Task » Exactly copy the final stretch of the listing below: the line with "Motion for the" and every line after it.

Raw data »

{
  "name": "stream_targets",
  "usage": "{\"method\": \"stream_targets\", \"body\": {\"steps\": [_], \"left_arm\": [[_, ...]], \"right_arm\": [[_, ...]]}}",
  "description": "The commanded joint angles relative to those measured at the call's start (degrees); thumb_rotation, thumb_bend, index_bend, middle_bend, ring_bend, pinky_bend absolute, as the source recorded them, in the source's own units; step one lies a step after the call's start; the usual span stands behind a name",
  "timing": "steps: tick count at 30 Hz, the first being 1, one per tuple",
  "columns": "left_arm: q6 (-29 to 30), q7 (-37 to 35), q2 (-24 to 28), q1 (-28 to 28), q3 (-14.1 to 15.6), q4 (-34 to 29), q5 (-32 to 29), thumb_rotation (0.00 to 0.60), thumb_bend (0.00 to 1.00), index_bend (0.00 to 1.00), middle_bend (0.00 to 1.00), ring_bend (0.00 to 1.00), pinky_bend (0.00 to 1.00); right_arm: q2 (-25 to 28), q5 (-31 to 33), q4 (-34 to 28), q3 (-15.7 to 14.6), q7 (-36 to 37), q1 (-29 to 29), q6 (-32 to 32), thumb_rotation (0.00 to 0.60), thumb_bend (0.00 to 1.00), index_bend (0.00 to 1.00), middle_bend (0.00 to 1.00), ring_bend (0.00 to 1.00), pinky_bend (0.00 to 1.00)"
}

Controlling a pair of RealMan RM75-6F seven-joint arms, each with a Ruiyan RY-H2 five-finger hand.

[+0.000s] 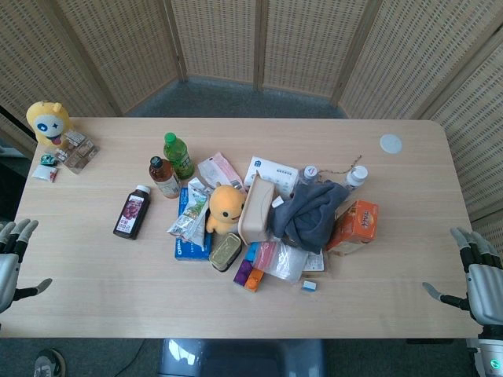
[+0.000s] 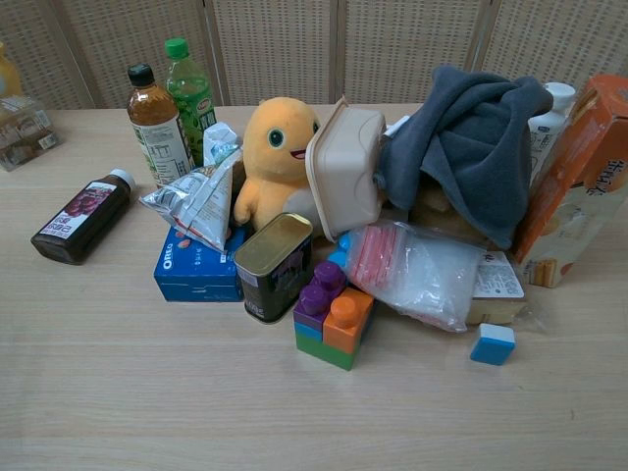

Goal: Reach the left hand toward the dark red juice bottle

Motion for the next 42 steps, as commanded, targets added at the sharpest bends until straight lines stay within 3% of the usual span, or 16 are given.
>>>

The answer »
Motion for the next 42 steps, as commanded, targets added at the sharpest bends until straight lines stay within 3% of the usual span, or 16 are given.
>>>

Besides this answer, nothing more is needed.